[What you need to do] Down to the last line, reproduce the data that follows, but skip the pictures.

Content starts

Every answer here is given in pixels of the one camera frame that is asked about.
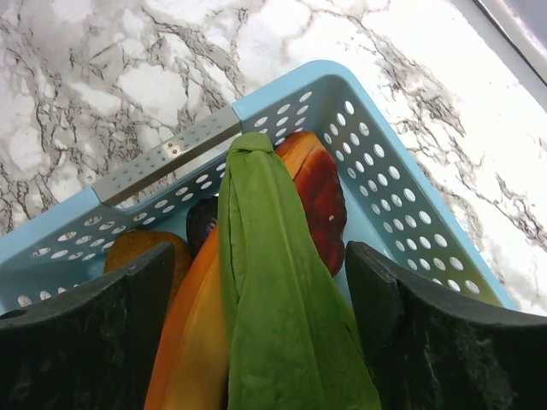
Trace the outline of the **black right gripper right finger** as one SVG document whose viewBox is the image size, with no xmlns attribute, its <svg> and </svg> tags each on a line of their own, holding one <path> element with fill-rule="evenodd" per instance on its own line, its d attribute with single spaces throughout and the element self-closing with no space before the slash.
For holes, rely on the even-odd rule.
<svg viewBox="0 0 547 410">
<path fill-rule="evenodd" d="M 545 317 L 464 296 L 365 243 L 348 243 L 345 271 L 383 408 L 545 408 Z"/>
</svg>

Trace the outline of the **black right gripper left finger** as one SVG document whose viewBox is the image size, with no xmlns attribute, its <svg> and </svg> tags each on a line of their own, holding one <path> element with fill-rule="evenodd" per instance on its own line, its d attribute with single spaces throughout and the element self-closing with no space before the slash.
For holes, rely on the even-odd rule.
<svg viewBox="0 0 547 410">
<path fill-rule="evenodd" d="M 174 246 L 1 317 L 3 409 L 141 409 L 167 312 Z"/>
</svg>

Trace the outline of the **orange papaya slice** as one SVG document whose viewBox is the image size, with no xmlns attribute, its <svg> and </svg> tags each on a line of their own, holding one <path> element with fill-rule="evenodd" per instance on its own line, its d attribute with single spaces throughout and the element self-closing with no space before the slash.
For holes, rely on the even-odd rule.
<svg viewBox="0 0 547 410">
<path fill-rule="evenodd" d="M 276 150 L 301 198 L 315 247 L 332 275 L 344 260 L 347 212 L 335 161 L 312 132 Z M 163 325 L 145 400 L 147 409 L 221 409 L 228 374 L 218 231 L 192 262 Z"/>
</svg>

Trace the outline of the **green leaf vegetable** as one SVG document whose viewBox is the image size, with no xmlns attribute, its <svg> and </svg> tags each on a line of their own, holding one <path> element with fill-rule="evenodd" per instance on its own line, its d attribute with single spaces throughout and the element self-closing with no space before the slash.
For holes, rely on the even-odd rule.
<svg viewBox="0 0 547 410">
<path fill-rule="evenodd" d="M 219 197 L 231 409 L 378 409 L 355 316 L 259 132 L 228 150 Z"/>
</svg>

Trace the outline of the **dark purple eggplant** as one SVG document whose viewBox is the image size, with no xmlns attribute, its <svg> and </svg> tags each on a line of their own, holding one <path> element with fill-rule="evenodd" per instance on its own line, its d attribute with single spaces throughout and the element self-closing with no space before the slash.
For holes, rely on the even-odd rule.
<svg viewBox="0 0 547 410">
<path fill-rule="evenodd" d="M 192 259 L 196 258 L 209 234 L 217 225 L 217 216 L 217 196 L 206 196 L 189 209 L 186 216 L 186 236 Z"/>
</svg>

Content ends

[Answer to this exercise]
Every answer here is given in pixels of the one camera frame that is asked about.
Trace the outline of the **black right gripper right finger** as one SVG document whose viewBox is the image size, with no xmlns attribute, its <svg> and </svg> tags each on a line of their own, holding one <path> element with fill-rule="evenodd" per instance on its own line, its d attribute with single spaces throughout and the element self-closing with no space before the slash.
For holes, rely on the even-odd rule.
<svg viewBox="0 0 547 410">
<path fill-rule="evenodd" d="M 545 317 L 464 296 L 365 243 L 348 243 L 345 271 L 383 408 L 545 408 Z"/>
</svg>

Trace the outline of the **black right gripper left finger** as one SVG document whose viewBox is the image size, with no xmlns attribute, its <svg> and </svg> tags each on a line of their own, holding one <path> element with fill-rule="evenodd" per instance on its own line, its d attribute with single spaces throughout and the element self-closing with no space before the slash.
For holes, rely on the even-odd rule.
<svg viewBox="0 0 547 410">
<path fill-rule="evenodd" d="M 174 246 L 1 317 L 3 409 L 141 409 L 167 312 Z"/>
</svg>

Trace the outline of the **orange papaya slice** as one SVG document whose viewBox is the image size, with no xmlns attribute, its <svg> and </svg> tags each on a line of their own, holding one <path> element with fill-rule="evenodd" per instance on its own line, its d attribute with single spaces throughout and the element self-closing with no space before the slash.
For holes, rely on the even-odd rule.
<svg viewBox="0 0 547 410">
<path fill-rule="evenodd" d="M 276 150 L 301 198 L 315 247 L 332 275 L 344 260 L 347 212 L 335 161 L 312 132 Z M 163 325 L 145 400 L 147 409 L 221 409 L 228 374 L 218 231 L 192 262 Z"/>
</svg>

Trace the outline of the **green leaf vegetable** as one SVG document whose viewBox is the image size, with no xmlns attribute, its <svg> and </svg> tags each on a line of their own, holding one <path> element with fill-rule="evenodd" per instance on its own line, its d attribute with single spaces throughout and the element self-closing with no space before the slash.
For holes, rely on the even-odd rule.
<svg viewBox="0 0 547 410">
<path fill-rule="evenodd" d="M 219 197 L 231 409 L 378 409 L 355 316 L 259 132 L 228 150 Z"/>
</svg>

Trace the outline of the **dark purple eggplant** as one SVG document whose viewBox is the image size, with no xmlns attribute, its <svg> and </svg> tags each on a line of their own, holding one <path> element with fill-rule="evenodd" per instance on its own line, its d attribute with single spaces throughout and the element self-closing with no space before the slash.
For holes, rely on the even-odd rule.
<svg viewBox="0 0 547 410">
<path fill-rule="evenodd" d="M 192 259 L 196 258 L 209 234 L 217 225 L 217 216 L 217 196 L 206 196 L 189 209 L 186 216 L 186 236 Z"/>
</svg>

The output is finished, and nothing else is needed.